Computational Universality of Fungal Sandpile Automata

Santa Fe Institute
Santa Fe InstituteMar 13, 2026

Why It Matters

Demonstrating universal computation with biologically‑inspired sandpile automata opens fresh avenues for modeling natural information processing and deepens our understanding of computational complexity in low‑dimensional systems.

Key Takeaways

  • Fungal-inspired sandpile automata simulate monotone logic gates efficiently.
  • Alternating H‑V updates achieve universal computation in 2‑D.
  • Crossover gadgets enable non‑planar circuit simulation within the model.
  • Asynchronous updates break determinism, requiring strict synchronous scheduling.
  • Predicting final states remains computationally hard for complex rule sets.

Summary

The talk introduces a novel cellular‑automaton framework inspired by fungal communication, where each cell’s compartment can be open or closed, allowing token flow across a von Neumann neighborhood. By treating the system as a sandpile model, the presenter demonstrates how simple token‑distribution rules generate wires and basic monotone gates such as AND and OR.

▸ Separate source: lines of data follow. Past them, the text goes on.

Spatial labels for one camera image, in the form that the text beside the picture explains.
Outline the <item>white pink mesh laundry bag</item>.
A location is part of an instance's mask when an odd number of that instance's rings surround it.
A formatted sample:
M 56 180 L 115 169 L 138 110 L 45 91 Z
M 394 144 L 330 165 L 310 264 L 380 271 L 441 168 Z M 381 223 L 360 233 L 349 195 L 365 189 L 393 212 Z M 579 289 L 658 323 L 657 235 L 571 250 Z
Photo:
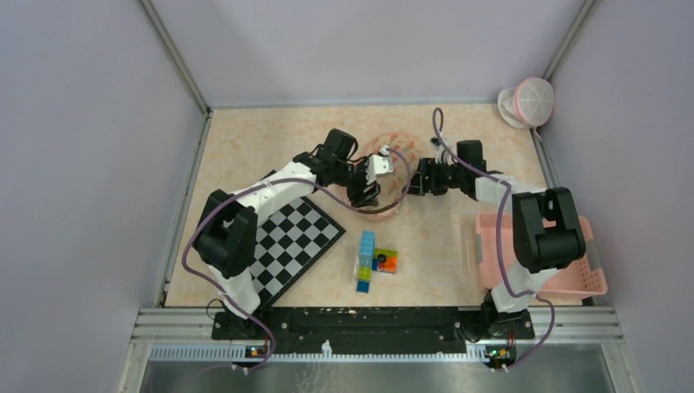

Key technical results show that iterating horizontal (H) and vertical (V) cuts—specifically H⁴V⁴ or even the simpler alternating HB pattern—suffices to simulate any monotone circuit, establishing computational universality in two dimensions. The construction includes crossover gadgets that let signals intersect without interference, overcoming the planar‑circuit limitation of earlier sandpile models.

Examples feature a four‑token signal traversing a wire, merging at an OR gate, and splitting at a crossover where a signal from the lower left exits at the upper right. Colleagues Modaneze and Thomas Wortsch later proved that the HB schedule alone can realize all monotone circuits, simplifying the original H⁴V⁴ scheme. The speaker also explores freezing automata, totalistic rules, and the difficulty of predicting steady states for non‑linear functions.

These findings bridge biological signaling concepts with theoretical computer science, offering a new universal computing substrate while highlighting open challenges such as asynchronous update effects and the complexity of state‑prediction algorithms.

Original Description

Eric Goles, University of Adolfo Ibáñez
Fungi grow as networks of hyphae filamentous structures partitioned by septa that regulate and redirect the flow of information and nutrients. This biological mechanism suggests a simple but powerful idea: what happens if, in a cellular automaton, we deliberately restrict the direction in which information can propagate?
Motivated by this question, we introduce fungal automata: two-dimensional cellular automata in which, at each time step, information is allowed to flow only horizontally (H) or vertically (V), according to a prescribed update word in the set {H, V}*. Under the von Neumann neighborhood, each directional cut reduces the dynamics to one dimension yet the global behavior remains inherently two-dimensional.
Within this framework, we revisit one of the most classical models of discrete dynamics: the chip-firing game, or sandpile automaton. The central result is striking. Despite the severe directional constraints, the fungal sandpile automaton can simulate arbitrary Boolean circuits. In other words, it is computationally universal.
This is particularly remarkable because, for the standard two-dimensional sandpile automaton with the von Neumann neighborhood, it is still unknown whether arbitrary Boolean circuits can be simulated. Paradoxically, introducing directional cuts thus fragmenting the dynamics makes universality provable.
Initially, universality was obtained for the periodic word H4V4, that is applying the horizontal restriction four consecutive times, followed by four consecutive applications of the vertical restriction (HHHHVVVV). Later work showed that the much simpler alternation HV already suffices. Most recently, we proved a robustness theorem: any nontrivial periodic word containing at least one H and one V yields universality.
Thus, even under drastic anisotropic constraints, computation persists. Directional fragmentation does not destroy complexity it reorganizes it. I will discuss these results, their proof ideas, recent advances on totalistic fungal automata, and some open problems.
References
E. Goles, M.-A. Tsompanas, A. Adamatzky, M. Tegelaar, H. A. Wosten, and G. J. Martínez. Computational universality of fungal sandpile automata. Physics Letters A 384.22 (2020), 126541.
A. Modanese and T. Worsch. Embedding arbitrary Boolean circuits into fungal automata. Algorithmica (2024), 1 23.
E. Goles, A. Modanese, M. Ríos-Wilson, D. Ruiz, T. Worsch. Embedding Boolean circuits into fungal automata with arbitrary H, V update sequences. Preprint (2024), to be submitted to Theoretical Computer Science.
C. Moore, M. Nilsson, The computational complexity of sandpiles, J. Statist. Phys. 96 (1999) 205 224
E. Goles, M. Margenstern, Sand pile as a universal computer, Internat. J. Modern Phys. C 7 (2) (1996) 113 122.
E. Goles, M. Margenstern, Universality of the chip firing game, Theoretical Computer Science 172 (1 2) (1997) 121 134.
A. Gajardo, E. Goles, Crossing information in two dimensional Sandpiles, Theoretical Computer Science, 369 (2006) 463-469.